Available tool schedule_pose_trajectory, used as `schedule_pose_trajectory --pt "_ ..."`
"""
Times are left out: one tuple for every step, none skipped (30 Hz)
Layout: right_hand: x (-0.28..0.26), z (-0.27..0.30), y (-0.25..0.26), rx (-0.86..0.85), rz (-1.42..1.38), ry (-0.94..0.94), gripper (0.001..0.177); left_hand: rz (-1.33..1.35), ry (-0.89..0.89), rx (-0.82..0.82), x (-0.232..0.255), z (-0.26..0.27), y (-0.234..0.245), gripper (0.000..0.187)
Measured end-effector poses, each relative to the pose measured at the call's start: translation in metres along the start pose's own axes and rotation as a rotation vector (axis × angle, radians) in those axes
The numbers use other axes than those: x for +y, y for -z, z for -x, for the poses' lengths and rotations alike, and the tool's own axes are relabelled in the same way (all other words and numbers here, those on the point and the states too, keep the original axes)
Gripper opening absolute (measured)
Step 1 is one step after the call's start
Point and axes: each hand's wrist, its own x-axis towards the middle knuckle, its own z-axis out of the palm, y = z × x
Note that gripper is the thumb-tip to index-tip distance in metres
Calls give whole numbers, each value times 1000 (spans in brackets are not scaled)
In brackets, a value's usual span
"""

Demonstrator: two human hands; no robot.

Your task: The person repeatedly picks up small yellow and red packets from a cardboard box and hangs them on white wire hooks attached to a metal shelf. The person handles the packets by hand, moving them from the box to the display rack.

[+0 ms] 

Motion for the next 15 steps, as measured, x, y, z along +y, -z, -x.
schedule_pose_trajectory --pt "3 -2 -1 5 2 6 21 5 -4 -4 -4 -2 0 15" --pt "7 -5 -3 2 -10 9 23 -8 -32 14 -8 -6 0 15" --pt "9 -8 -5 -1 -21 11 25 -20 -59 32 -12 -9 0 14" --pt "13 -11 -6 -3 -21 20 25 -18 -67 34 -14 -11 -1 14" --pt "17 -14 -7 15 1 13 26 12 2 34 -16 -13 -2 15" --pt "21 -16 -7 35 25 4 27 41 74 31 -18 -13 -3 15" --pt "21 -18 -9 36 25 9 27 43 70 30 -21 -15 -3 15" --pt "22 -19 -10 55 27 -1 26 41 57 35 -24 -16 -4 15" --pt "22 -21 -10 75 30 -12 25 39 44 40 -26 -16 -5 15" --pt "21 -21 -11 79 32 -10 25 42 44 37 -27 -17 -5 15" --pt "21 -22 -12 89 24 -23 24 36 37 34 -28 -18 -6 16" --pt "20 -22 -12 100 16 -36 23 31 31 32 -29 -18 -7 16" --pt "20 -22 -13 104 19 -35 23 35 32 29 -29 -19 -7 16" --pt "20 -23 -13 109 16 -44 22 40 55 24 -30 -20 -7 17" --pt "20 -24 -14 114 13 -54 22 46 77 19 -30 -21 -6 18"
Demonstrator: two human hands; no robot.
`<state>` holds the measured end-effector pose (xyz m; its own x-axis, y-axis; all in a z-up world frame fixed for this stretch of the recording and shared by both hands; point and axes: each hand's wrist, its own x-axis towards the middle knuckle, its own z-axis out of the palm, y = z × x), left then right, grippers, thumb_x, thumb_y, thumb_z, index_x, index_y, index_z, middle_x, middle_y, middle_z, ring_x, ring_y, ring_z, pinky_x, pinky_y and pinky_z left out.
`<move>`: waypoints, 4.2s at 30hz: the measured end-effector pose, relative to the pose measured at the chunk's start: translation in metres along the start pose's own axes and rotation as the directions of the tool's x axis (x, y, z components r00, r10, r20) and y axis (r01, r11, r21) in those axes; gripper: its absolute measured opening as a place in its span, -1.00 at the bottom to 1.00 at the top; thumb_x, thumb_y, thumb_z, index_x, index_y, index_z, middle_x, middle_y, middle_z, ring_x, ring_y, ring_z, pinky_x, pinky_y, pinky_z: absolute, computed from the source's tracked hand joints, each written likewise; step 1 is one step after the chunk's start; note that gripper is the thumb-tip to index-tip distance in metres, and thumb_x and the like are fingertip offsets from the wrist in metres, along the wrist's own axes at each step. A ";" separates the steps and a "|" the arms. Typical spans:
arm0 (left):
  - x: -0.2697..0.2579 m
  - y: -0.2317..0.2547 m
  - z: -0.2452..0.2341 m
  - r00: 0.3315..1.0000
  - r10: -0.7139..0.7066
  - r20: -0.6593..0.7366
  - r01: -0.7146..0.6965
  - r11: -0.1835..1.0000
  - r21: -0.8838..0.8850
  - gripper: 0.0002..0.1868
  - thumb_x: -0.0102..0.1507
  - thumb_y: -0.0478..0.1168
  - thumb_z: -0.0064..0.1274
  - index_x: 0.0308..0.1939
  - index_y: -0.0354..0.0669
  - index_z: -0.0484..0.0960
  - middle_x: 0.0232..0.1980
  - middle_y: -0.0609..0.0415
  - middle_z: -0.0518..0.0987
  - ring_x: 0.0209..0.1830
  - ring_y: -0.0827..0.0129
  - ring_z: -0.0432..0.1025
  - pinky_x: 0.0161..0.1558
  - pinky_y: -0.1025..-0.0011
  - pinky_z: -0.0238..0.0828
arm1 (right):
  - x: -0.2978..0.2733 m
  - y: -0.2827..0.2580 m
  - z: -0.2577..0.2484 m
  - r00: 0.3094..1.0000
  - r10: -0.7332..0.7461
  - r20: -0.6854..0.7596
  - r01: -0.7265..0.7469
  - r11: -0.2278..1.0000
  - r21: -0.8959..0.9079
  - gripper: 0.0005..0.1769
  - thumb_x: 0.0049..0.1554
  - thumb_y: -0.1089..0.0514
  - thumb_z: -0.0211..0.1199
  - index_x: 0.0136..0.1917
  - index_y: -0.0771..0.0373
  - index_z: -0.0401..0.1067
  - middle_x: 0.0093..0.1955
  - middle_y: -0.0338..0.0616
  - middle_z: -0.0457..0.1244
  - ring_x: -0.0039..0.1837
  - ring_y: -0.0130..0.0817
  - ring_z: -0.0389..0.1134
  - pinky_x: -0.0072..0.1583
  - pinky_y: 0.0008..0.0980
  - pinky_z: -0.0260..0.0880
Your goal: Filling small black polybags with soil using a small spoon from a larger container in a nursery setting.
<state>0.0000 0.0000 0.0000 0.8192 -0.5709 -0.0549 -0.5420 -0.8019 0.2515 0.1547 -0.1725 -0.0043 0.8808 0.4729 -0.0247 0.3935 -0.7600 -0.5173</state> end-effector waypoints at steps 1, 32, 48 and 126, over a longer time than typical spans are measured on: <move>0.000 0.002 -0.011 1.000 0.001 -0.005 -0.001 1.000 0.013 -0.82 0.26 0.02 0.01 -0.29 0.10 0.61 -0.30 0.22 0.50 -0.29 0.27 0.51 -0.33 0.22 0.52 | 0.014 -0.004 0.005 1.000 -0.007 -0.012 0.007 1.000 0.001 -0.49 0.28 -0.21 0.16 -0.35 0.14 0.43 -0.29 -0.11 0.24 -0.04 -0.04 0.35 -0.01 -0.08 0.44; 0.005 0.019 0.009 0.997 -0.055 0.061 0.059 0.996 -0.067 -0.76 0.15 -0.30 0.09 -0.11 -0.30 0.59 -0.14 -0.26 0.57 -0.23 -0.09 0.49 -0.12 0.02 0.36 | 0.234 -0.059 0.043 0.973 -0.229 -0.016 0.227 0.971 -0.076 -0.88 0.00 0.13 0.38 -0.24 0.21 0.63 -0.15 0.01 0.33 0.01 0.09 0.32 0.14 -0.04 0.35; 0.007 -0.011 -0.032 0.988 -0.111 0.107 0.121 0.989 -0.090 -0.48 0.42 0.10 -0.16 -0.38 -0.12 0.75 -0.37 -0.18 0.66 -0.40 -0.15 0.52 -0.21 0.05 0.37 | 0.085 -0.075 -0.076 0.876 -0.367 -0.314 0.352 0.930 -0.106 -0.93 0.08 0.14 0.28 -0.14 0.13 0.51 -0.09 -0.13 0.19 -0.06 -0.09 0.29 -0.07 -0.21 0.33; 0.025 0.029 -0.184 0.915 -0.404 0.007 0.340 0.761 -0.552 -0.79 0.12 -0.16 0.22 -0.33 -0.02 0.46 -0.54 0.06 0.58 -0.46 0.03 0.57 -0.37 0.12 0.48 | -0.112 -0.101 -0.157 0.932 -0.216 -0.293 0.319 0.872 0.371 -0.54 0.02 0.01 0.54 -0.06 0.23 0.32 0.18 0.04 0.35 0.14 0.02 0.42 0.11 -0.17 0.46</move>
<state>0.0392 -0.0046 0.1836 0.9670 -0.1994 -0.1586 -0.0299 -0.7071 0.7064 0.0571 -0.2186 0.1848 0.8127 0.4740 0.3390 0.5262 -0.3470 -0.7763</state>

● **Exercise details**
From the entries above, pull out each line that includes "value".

● **Expected answer**
Calls give whole numbers, each value times 1000 (spans in brackets are not scaled)
In brackets, a value's usual span

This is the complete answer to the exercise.